The way that money that is there has been used has prioritised the shareholders over the players.Matchroom basically “owns” the sport but since Barry Hearn has retired I feel that snooker has not been their priority. Eddie Hearn has never been interested in anything but boxing, the very dynamic and capable Emily Frazer is 100% behind the development of pool and has even been successful in attracting some of the top snooker players to “her” sport.
Jason Ferguson is someone I like. He’s been a player, he understands their needs, he genuinely cares for them and the sport, he understands the game but he’s not a business man. If anything, he is too nice maybe. He needs someone at his side who is a businessperson.

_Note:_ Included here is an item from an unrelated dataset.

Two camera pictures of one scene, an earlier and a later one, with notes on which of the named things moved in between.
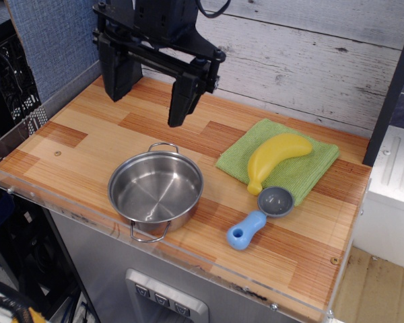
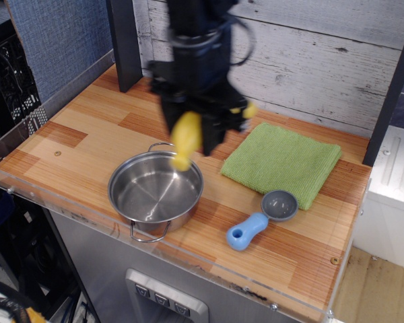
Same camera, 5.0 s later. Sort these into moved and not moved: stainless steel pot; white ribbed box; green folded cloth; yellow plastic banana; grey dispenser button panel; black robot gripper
Moved: yellow plastic banana; black robot gripper
Not moved: green folded cloth; grey dispenser button panel; white ribbed box; stainless steel pot

The whole situation reminds me of the start of the 2009/10 season: it has the same “feeling”. Discontent, players not allowed to speak their mind … Then it lead to Barry Hearn taking over snooker and initiating big changes. What will happen now? I don’t know but changes surely are around the corner.
O’Sullivan launches most explosive interview yet ripping into snooker’s bosses
Reigning and seven-time world snooker champion Ronnie O’Sullivan has ripped into his sport’s bosses in an explosive attack over the current state of the professional game
Ronnie O’Sullivan has launched a devastating attack on the state of snooker and those running it – claiming the sport is in “the worst place it has ever been”.

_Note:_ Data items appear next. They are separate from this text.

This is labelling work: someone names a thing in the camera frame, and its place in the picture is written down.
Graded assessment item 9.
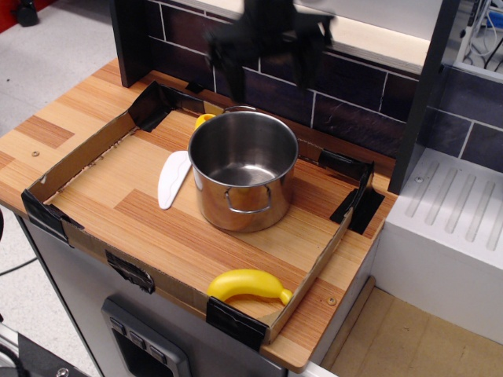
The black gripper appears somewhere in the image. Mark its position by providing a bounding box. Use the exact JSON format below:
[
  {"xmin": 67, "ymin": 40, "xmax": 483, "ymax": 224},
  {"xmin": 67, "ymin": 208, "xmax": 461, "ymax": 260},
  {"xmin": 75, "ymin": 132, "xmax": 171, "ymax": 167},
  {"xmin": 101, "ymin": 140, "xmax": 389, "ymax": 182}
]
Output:
[{"xmin": 205, "ymin": 1, "xmax": 334, "ymax": 101}]

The stainless steel pot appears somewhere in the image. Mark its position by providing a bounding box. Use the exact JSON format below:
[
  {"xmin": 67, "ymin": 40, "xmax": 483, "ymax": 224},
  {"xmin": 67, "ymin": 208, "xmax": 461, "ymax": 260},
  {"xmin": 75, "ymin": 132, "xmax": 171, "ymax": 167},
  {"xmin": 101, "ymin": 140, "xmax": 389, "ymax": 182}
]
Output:
[{"xmin": 188, "ymin": 111, "xmax": 299, "ymax": 232}]

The cardboard fence with black tape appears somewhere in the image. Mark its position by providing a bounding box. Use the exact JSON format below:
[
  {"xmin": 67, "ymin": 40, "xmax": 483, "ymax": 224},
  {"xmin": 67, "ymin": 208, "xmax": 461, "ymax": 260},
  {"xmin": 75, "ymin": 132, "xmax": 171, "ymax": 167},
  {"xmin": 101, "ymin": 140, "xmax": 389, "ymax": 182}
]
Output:
[{"xmin": 21, "ymin": 83, "xmax": 391, "ymax": 364}]

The yellow toy banana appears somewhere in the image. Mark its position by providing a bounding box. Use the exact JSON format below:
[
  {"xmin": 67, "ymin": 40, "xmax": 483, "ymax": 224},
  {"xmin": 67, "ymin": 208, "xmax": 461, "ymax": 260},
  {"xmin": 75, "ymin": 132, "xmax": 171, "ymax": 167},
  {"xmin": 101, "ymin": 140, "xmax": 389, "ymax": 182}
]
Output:
[{"xmin": 207, "ymin": 269, "xmax": 293, "ymax": 306}]

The white drainboard sink unit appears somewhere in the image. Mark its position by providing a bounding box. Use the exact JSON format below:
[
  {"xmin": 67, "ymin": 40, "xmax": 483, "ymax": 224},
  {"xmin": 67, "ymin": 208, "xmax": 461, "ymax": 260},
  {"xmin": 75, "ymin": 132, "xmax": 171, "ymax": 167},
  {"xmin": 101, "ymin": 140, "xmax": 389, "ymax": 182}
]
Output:
[{"xmin": 372, "ymin": 148, "xmax": 502, "ymax": 342}]

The grey oven control panel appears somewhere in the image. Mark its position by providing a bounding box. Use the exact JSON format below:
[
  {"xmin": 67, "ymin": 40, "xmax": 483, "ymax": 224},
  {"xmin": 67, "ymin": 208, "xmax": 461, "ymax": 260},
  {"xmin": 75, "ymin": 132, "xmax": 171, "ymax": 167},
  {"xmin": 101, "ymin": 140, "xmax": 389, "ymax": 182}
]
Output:
[{"xmin": 101, "ymin": 298, "xmax": 192, "ymax": 376}]

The dark left shelf post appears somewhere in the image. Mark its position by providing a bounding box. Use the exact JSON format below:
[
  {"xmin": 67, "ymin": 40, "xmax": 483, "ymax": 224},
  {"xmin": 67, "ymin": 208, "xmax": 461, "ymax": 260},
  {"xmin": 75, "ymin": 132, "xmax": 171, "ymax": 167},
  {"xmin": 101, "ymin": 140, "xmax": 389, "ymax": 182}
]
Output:
[{"xmin": 109, "ymin": 0, "xmax": 152, "ymax": 88}]

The dark shelf post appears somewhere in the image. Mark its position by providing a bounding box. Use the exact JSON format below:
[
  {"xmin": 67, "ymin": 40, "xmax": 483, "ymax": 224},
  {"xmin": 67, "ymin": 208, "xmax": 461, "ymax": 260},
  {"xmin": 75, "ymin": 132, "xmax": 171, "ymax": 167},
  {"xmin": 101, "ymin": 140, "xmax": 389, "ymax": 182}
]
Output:
[
  {"xmin": 109, "ymin": 0, "xmax": 152, "ymax": 88},
  {"xmin": 388, "ymin": 1, "xmax": 464, "ymax": 194}
]

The dark right shelf post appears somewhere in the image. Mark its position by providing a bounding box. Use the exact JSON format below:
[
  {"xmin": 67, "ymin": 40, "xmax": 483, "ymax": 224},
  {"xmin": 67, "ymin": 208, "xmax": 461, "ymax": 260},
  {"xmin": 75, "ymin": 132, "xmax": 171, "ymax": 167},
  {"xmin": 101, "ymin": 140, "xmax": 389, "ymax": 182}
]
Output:
[{"xmin": 388, "ymin": 1, "xmax": 464, "ymax": 194}]

In under a month the Rocket launches his bid for a record eighth world title at the Crucible Theatre in Sheffield. The world No.1 last year equalled Stephen Hendry’s mark of seven crowns amid hugely emotional scenes at the iconic venue as he beat Judd Trump in the final.
But this year’s blue-riband tournament will take place under the shadow of a match-fixing hearing also next month that sees 10 Chinese players suspended and charged with a range of offences.
There is also widespread discontent among top players over the calendar, cancelled tournaments and reduced overall prize-money levels post-Covid with China events not yet back on stream.
And recent efforts by the governing bodies to stop players speaking out appear to have been a red rag to O’Sullivan – who states the situation is “beyond a crisis”. The game’s No.1 box office star has even encouraged players to go on strike to force major change.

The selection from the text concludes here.